Once you have your generated classes, using them is straightforward. With System.Text.Json:
var result = JsonSerializer.Deserialize<RootObject>(jsonString);
Console.WriteLine(result.Name);
With Newtonsoft.Json:
var result = JsonConvert.DeserializeObject<RootObject>(jsonString);
Console.WriteLine(result.Name);
Both approaches give you fully typed access to your JSON data with IntelliSense, null-safety, and compile-time checking.
EF Core 7+ supports JSON columns natively. You can store complex JSON objects in a single database column and map them to C# classes using OwnsOne or OwnsMany in your DbContext. The POCO classes generated here are immediately compatible with this pattern — no base class or interface required.

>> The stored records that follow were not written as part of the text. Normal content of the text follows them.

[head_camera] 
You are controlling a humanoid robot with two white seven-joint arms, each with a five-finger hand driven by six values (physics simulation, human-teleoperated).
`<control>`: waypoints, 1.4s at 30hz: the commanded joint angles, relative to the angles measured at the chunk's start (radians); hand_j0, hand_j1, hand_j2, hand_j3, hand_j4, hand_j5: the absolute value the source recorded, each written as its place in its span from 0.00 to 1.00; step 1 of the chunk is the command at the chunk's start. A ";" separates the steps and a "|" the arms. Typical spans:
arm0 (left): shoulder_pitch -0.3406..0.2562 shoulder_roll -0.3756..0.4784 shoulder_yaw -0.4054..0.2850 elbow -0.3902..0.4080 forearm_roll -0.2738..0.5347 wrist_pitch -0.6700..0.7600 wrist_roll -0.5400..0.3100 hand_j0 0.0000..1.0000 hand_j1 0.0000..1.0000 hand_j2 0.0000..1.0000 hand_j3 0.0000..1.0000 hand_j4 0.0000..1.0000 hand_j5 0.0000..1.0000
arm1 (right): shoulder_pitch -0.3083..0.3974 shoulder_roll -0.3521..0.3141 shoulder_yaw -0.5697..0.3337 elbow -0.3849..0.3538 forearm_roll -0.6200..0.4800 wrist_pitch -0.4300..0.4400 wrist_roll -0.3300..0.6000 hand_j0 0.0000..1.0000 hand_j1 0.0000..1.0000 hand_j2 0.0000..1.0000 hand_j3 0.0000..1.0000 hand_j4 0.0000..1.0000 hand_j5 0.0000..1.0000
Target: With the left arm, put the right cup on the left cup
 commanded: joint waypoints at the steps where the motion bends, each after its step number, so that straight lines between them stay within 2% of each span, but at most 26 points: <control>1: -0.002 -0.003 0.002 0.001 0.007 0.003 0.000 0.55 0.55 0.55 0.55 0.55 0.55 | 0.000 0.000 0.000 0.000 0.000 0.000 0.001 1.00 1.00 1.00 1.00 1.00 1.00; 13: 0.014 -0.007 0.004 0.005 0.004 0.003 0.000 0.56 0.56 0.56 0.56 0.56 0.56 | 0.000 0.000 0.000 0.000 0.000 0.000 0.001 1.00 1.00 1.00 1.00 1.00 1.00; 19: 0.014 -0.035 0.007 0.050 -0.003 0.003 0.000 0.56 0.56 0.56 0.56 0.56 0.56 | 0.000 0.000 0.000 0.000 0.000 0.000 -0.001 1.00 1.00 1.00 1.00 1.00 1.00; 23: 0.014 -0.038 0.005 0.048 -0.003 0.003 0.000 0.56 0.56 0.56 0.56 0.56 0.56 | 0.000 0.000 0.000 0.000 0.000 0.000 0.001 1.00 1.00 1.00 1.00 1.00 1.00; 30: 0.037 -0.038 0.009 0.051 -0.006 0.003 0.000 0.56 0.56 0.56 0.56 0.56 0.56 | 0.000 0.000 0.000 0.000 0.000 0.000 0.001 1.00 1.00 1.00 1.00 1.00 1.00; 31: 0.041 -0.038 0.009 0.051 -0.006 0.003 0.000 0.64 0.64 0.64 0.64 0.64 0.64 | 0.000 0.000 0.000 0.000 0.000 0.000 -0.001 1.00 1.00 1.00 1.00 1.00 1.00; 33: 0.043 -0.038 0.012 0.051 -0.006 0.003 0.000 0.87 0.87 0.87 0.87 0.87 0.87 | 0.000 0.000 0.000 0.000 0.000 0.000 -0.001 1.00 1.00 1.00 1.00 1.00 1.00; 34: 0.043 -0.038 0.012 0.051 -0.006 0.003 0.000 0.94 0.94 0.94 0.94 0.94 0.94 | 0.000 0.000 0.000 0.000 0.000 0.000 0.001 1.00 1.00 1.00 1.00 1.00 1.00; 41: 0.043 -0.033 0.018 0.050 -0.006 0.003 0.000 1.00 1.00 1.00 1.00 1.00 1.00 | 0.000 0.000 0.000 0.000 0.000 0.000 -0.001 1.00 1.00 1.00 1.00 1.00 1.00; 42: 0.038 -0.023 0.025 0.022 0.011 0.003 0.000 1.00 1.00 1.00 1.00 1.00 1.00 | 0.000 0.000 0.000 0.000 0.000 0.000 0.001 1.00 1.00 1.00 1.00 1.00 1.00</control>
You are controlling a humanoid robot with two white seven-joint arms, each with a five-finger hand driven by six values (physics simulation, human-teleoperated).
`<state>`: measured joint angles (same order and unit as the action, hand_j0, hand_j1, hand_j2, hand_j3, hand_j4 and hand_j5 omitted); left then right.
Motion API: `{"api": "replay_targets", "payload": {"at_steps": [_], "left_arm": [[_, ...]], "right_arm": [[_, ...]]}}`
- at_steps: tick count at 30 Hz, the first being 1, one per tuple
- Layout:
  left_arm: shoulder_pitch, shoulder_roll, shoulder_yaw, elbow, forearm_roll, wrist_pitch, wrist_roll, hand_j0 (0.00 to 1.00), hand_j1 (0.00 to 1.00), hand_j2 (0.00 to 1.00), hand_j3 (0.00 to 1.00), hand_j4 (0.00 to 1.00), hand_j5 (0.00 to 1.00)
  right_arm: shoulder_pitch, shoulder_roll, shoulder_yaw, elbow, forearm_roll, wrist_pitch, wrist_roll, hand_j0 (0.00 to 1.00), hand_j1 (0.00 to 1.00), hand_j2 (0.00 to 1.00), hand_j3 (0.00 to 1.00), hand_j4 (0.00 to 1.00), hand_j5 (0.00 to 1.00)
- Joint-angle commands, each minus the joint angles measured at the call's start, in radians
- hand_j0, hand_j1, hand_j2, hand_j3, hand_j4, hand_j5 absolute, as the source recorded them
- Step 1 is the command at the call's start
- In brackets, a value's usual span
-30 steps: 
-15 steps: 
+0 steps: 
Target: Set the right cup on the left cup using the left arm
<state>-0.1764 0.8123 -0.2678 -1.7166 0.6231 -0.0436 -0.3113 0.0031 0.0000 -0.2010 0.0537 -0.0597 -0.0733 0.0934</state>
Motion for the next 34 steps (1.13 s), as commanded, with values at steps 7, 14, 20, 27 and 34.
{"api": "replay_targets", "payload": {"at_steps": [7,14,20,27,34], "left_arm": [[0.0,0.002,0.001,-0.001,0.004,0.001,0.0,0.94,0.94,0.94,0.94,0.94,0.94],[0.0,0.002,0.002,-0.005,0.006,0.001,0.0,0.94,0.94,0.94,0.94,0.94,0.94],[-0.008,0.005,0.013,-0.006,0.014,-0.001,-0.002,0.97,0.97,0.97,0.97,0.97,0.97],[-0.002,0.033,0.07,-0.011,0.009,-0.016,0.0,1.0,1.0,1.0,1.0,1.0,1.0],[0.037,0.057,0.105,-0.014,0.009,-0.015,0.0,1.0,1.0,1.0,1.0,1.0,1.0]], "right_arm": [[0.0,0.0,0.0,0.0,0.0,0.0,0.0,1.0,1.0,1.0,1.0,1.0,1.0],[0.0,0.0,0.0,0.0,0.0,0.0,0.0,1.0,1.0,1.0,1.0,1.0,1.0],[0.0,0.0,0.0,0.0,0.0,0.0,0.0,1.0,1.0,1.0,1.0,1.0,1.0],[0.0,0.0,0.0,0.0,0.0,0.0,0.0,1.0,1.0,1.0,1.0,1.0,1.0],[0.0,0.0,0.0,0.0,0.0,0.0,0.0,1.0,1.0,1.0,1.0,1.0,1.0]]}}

When using generated classes in production, consider these best practices: keep models in a dedicated Models or Dto folder/namespace; avoid mixing business logic with data models; use records for immutable response DTOs in C# 9+; and consider using AutoMapper or Mapster to convert between your API models and domain entities rather than using the same class throughout your application stack.
Manually writing C# classes from JSON is straightforward for small payloads, but quickly becomes impractical. A response from a real-world API like Stripe, GitHub, or Shopify can have 50+ fields across 10+ nested objects. Typing those by hand takes 20-30 minutes, introduces typos, and requires constant cross-referencing with the raw JSON. This generator does it in under a second, with consistent naming, proper types, and all the attributes you need — letting you get back to the actual work.